2018-02-12

Ascendance Biomedical update w/ Tristan Roberts et al.

https://gizmodo.com/ceo-who-tested-diy-herpes-treatment-locks-himself-in-la-1822933670

https://www.facebook.com/josiah.zayner/posts/10103180183663617

https://www.facebook.com/tristan.roberts.5/videos/vb.1496193187/10216300242367471/?type=2&video_source=user_video_tab

TR: Hey. This is an update on Ascendance Biomedical and the experimental HIV therapy for the M6 antibody.

Just to give a little bit of context, I am here in beautiful Jacksonville, Florida with some of the other members of the team or at least we were members of the team. I'll unpack this in just a little bit.

First I want to give an update on the therapy. We've been trying to develop a modified version of the first gene therapy. That didn't quite happen on the deadline. It was the first time this person was trying to produce it, and things just don't always go according to deadlines which is a deeper issue we'll dig into in a moment. Biology is a bitch sometimes.

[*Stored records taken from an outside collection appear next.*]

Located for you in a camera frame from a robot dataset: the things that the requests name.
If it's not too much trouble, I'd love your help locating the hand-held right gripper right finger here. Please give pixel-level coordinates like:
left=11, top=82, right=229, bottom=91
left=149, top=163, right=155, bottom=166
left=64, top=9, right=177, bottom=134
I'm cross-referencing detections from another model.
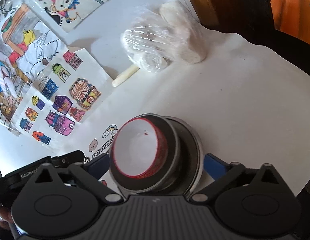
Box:
left=190, top=153, right=281, bottom=203

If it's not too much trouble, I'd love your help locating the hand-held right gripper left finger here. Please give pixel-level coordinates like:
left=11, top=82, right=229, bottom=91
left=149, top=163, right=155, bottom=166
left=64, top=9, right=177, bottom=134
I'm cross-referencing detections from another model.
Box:
left=32, top=152, right=125, bottom=203

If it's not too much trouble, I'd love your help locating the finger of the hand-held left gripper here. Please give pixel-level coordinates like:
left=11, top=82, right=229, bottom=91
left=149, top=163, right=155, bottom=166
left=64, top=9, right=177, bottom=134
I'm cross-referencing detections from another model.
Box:
left=51, top=150, right=85, bottom=168

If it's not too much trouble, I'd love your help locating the white red-rimmed bowl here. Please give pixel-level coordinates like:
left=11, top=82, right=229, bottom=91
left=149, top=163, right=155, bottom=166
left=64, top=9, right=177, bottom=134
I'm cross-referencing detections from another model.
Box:
left=110, top=119, right=165, bottom=178
left=137, top=117, right=169, bottom=178

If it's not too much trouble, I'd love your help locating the steel bowl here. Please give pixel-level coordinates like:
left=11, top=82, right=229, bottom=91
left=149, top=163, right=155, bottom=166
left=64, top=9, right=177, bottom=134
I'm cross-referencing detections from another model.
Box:
left=109, top=114, right=181, bottom=194

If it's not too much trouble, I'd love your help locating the person's left hand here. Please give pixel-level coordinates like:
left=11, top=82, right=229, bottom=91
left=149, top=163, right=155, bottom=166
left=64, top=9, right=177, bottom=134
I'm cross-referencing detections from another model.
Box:
left=0, top=204, right=14, bottom=232

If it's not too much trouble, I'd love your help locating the colourful houses drawing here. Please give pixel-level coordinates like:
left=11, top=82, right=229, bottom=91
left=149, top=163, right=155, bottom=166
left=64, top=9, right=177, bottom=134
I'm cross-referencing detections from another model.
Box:
left=17, top=46, right=113, bottom=153

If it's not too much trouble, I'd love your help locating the printed white tablecloth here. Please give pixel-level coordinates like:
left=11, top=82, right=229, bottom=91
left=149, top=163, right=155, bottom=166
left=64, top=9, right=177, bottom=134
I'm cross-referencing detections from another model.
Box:
left=0, top=25, right=310, bottom=198

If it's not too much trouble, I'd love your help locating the cream stick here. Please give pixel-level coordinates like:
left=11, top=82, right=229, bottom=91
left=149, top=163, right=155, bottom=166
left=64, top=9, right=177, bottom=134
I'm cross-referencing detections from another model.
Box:
left=112, top=65, right=140, bottom=88

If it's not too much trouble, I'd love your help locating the child with broom drawing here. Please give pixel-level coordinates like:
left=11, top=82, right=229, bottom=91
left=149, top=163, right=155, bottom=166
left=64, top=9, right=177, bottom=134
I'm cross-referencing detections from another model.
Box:
left=0, top=0, right=70, bottom=137

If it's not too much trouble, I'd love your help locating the plastic bag of white rolls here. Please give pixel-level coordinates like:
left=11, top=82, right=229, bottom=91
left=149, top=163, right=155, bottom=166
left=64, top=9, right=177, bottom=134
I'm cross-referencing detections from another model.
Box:
left=122, top=0, right=208, bottom=73

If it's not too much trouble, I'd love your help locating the girl with teddy bear drawing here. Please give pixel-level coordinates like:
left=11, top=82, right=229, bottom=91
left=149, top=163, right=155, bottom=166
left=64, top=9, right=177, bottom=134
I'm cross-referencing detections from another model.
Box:
left=19, top=0, right=140, bottom=33

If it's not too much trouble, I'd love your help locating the wooden frame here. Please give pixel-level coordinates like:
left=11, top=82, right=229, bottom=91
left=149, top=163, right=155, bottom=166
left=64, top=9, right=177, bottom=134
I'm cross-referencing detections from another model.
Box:
left=179, top=0, right=220, bottom=30

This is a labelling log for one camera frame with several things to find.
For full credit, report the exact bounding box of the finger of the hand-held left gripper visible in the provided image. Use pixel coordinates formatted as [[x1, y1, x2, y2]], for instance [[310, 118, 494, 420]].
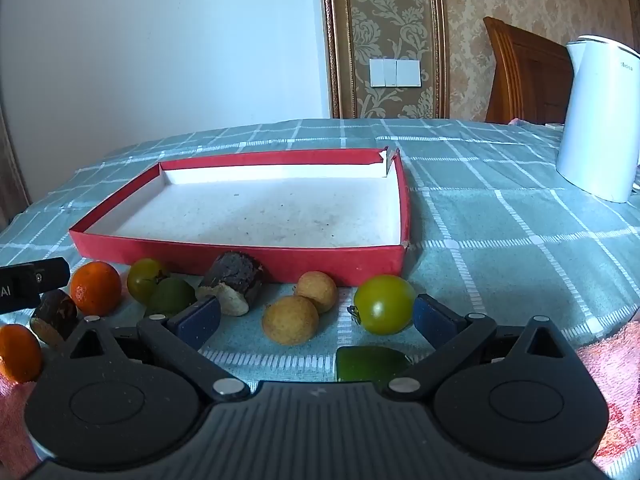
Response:
[[0, 257, 71, 293]]

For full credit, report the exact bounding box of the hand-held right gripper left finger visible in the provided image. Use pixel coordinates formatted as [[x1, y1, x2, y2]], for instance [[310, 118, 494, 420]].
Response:
[[50, 294, 251, 402]]

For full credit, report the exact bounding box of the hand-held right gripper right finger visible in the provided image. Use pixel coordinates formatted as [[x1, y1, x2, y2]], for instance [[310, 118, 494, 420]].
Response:
[[382, 294, 583, 402]]

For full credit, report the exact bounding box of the green cut fruit piece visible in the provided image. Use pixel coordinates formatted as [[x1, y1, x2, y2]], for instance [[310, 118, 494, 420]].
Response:
[[336, 345, 411, 386], [145, 277, 197, 320]]

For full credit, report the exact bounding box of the dark eggplant piece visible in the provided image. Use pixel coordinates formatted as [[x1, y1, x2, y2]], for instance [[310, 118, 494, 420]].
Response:
[[196, 251, 266, 317], [30, 289, 78, 347]]

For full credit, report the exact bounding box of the orange tangerine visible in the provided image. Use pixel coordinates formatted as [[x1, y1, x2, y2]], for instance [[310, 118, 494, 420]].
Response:
[[69, 261, 123, 317], [0, 324, 43, 383]]

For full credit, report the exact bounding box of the large green tomato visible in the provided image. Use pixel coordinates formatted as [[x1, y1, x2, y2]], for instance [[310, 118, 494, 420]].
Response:
[[352, 274, 417, 336]]

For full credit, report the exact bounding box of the small green tomato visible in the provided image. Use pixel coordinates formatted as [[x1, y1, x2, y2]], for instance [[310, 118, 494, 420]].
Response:
[[126, 258, 171, 303]]

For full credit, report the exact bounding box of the tan longan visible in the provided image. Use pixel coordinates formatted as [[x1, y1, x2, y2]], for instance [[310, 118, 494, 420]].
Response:
[[261, 295, 320, 346], [293, 271, 338, 313]]

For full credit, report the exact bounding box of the red cardboard box tray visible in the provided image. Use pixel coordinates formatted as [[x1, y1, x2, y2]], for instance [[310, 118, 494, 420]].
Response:
[[68, 147, 412, 288]]

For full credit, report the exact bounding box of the pink fleece cloth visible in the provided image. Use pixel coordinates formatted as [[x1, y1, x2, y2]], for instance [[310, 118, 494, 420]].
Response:
[[575, 320, 640, 473], [0, 375, 43, 480]]

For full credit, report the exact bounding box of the white electric kettle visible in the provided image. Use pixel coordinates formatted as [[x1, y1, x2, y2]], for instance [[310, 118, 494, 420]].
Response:
[[556, 35, 640, 204]]

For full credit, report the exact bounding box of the wooden headboard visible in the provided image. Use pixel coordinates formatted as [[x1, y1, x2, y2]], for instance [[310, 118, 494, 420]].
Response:
[[482, 16, 573, 126]]

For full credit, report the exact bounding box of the white wall switch panel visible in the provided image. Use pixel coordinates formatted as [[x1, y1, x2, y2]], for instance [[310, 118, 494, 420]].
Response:
[[370, 58, 422, 87]]

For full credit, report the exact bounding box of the gilded wallpaper panel frame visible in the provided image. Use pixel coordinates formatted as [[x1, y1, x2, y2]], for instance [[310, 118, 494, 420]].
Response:
[[320, 0, 448, 120]]

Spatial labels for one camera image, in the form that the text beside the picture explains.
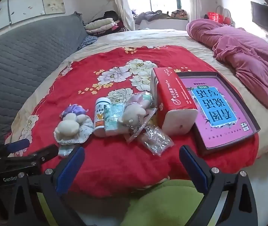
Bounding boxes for person's green clothing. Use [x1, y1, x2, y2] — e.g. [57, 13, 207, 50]
[120, 179, 210, 226]

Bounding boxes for red tissue box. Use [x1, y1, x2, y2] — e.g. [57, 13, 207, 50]
[150, 67, 199, 136]

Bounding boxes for red floral blanket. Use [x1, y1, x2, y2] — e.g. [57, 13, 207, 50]
[5, 46, 259, 198]

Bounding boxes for stack of folded clothes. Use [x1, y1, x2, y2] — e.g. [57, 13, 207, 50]
[84, 11, 126, 37]

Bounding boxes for white vitamin bottle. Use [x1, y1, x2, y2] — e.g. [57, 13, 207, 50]
[93, 97, 112, 137]

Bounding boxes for pink and blue book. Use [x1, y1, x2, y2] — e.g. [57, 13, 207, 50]
[180, 76, 254, 149]

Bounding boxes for beige bed sheet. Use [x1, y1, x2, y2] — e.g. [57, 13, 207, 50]
[5, 28, 268, 160]

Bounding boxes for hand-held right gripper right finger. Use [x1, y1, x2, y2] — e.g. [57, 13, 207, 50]
[179, 145, 259, 226]

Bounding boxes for grey quilted headboard cover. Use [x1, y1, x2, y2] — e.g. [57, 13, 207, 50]
[0, 13, 88, 151]

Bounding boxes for white curtain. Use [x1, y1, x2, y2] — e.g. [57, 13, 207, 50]
[112, 0, 135, 31]
[187, 0, 203, 21]

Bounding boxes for green sponge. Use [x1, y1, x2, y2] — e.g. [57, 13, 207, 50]
[141, 93, 153, 106]

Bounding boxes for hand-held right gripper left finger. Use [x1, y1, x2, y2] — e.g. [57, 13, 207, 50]
[8, 146, 86, 226]

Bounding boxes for pink masks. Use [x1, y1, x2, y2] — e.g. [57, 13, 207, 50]
[137, 126, 174, 157]

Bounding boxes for green tissue packet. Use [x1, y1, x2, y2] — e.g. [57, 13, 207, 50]
[104, 103, 125, 136]

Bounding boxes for brown patterned clothes pile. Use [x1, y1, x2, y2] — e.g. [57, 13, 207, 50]
[172, 9, 188, 19]

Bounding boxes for grey clothes pile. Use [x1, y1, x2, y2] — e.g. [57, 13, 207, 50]
[134, 11, 172, 25]

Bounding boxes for pink duvet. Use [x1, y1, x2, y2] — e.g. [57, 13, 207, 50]
[186, 19, 268, 115]

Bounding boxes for blue patterned cloth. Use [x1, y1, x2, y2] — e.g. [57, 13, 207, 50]
[77, 35, 99, 51]

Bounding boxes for plush doll with purple hat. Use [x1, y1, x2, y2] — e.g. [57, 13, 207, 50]
[55, 104, 94, 144]

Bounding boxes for clear packet with white contents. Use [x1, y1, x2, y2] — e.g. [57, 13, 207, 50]
[58, 145, 78, 158]

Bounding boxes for black wall television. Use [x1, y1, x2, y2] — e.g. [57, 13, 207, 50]
[251, 1, 268, 34]

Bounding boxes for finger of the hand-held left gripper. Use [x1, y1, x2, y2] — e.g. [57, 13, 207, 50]
[0, 144, 59, 170]
[0, 138, 30, 157]

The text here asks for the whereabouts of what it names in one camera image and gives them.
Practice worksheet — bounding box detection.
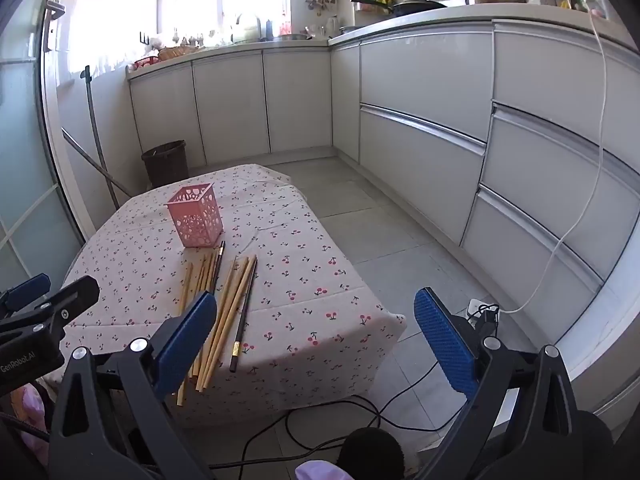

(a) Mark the grey metal mop handle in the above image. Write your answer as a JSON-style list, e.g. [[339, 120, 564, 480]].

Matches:
[[61, 128, 135, 198]]

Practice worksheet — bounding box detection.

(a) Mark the white kitchen countertop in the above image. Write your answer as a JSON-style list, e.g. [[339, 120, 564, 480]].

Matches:
[[125, 2, 628, 81]]

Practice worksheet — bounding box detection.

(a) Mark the white cabinet with doors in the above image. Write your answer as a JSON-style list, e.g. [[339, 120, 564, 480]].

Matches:
[[127, 42, 335, 171]]

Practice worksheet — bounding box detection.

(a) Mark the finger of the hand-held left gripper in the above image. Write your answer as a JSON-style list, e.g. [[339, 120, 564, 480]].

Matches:
[[0, 273, 52, 317], [0, 275, 101, 336]]

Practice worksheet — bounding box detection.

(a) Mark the mop handle with black tip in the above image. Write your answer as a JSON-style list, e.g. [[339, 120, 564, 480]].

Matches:
[[81, 65, 121, 211]]

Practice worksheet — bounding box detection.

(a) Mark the wicker basket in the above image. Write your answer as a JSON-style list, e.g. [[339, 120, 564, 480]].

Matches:
[[157, 45, 201, 61]]

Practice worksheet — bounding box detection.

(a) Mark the white cabinet with drawers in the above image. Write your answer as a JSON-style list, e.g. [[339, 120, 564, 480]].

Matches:
[[329, 19, 640, 413]]

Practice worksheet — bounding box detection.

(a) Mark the white charging cable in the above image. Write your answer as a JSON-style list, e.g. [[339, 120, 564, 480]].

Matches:
[[500, 7, 609, 316]]

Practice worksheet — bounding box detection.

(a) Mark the white power strip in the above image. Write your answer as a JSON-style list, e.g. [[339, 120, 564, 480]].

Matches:
[[465, 298, 501, 332]]

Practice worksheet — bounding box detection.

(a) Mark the black floor cable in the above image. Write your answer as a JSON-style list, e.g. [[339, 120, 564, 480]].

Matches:
[[239, 327, 483, 467]]

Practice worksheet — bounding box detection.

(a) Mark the black chopstick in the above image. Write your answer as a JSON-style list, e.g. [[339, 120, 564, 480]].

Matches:
[[210, 240, 227, 297], [229, 256, 259, 373]]

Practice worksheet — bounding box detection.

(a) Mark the pink perforated utensil holder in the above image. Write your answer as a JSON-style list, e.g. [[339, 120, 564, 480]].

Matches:
[[166, 183, 224, 249]]

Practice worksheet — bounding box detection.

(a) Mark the cherry print tablecloth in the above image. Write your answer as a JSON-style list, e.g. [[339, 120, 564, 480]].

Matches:
[[59, 163, 408, 428]]

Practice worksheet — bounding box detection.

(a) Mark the frosted glass sliding door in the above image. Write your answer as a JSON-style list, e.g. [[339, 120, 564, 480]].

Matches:
[[0, 0, 87, 286]]

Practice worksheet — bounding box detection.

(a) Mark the black wok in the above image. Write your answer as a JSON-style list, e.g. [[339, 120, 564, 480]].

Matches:
[[391, 0, 449, 16]]

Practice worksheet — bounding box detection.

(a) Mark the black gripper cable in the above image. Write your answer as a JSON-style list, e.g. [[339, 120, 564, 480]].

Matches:
[[0, 411, 52, 443]]

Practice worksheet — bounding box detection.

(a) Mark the black foam microphone cover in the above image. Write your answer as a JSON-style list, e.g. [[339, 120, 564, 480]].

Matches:
[[338, 426, 407, 480]]

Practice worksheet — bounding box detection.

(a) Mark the pile of wooden chopsticks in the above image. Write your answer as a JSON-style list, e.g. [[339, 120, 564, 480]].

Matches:
[[176, 251, 259, 407]]

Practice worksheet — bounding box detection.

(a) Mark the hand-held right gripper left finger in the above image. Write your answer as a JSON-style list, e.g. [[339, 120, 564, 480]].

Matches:
[[47, 290, 219, 480]]

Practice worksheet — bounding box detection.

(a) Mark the dark brown trash bin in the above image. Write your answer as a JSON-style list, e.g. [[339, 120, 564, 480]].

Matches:
[[141, 140, 190, 189]]

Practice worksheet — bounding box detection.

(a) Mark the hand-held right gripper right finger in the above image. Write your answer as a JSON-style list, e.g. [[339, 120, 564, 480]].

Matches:
[[413, 287, 583, 480]]

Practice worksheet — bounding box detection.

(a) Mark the metal door handle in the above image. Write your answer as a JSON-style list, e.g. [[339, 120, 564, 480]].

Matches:
[[43, 1, 67, 54]]

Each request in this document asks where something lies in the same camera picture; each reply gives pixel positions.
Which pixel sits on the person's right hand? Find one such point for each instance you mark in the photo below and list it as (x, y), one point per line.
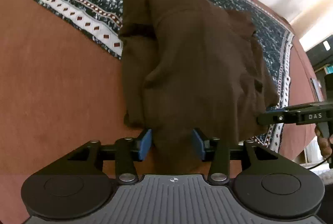
(325, 147)

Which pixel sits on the dark shelf unit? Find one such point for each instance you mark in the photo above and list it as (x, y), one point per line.
(320, 57)

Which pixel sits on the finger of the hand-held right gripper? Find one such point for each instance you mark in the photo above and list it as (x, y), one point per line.
(275, 118)
(273, 110)

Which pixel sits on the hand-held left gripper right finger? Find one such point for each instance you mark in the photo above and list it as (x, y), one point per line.
(198, 144)

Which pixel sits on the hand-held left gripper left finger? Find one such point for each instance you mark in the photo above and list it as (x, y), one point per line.
(145, 145)

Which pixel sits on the dark brown garment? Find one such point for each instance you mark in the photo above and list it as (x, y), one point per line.
(195, 70)

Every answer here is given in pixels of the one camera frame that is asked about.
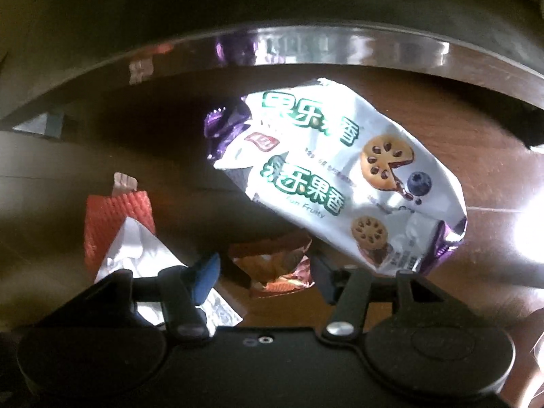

In good news, we did have some independent confirmation that the first version was making the thing that we wanted it to make. But this was only in a petri dish. It's not really quite the data that we're hoping to get, which is in vivo, injecting it into myself and testing my blood and seeing whether or not it is actually making the thing we wanted it to be making.

That's the main goal of the next round of testing. The secondary goal is to see if it's effective at suppressing the virus faster than just part alone. I say just part alone because I will be taking conventional retrovirals at the same time as the next version of the gene therapy. This is because there's a very high likelihood of a resistance developing through the application of just one antibody.

These implications weren't fully grasped by our former CEO. I was able, ultimately, -- it was a self-experiment, we, are probably looking at at least another month before that therapy is ready for testing. I think I am going to wait for the in vitro testing just because it seems like a pointless risk in doing it in myself until afterwards.

Alright, so now that's out of the way, I am going to dig into the more interesting drama that has been happening.

This weekend was like planned out a few months ahead. We had a deadline set to produce the therapy and do a livestream. Moreover, Aaron Traywick, the CEO of Biomedical Ascendance, decided to invite four different press crews, only three showed up fortunately. I honestly tried to convince the Canadians to not show up but they just really wanted to meet us. They were a little sad. They came all this way. Let me not get ahead of myself.

As some of you have probably experienced in startups, whether in a business or some other group, you have probalby experienced the growing pains of one person-- you know, assuming the leadership role at the start and not wanting to relinquish that over time. I've been involved in this organization from the beginning with the intention of making something decentralized. I believe that a lot of our problems with our current biomedical system is that it's centralized. People have control but they aren't really collaborating with the people doing the research or the people who have a stake in the outcome of the treatments such as patients and test subjects.

Aaron Traywick has always been supportive of these ideas but we've reached a point in time where it's undeniable that he is not interested in anything other than a very centralized entity. To back up a little bit, we've been having normal sort of friction between the person funding the ventures and the researchers, right. And by thta I mean Aaron vs everyone else involved in the project.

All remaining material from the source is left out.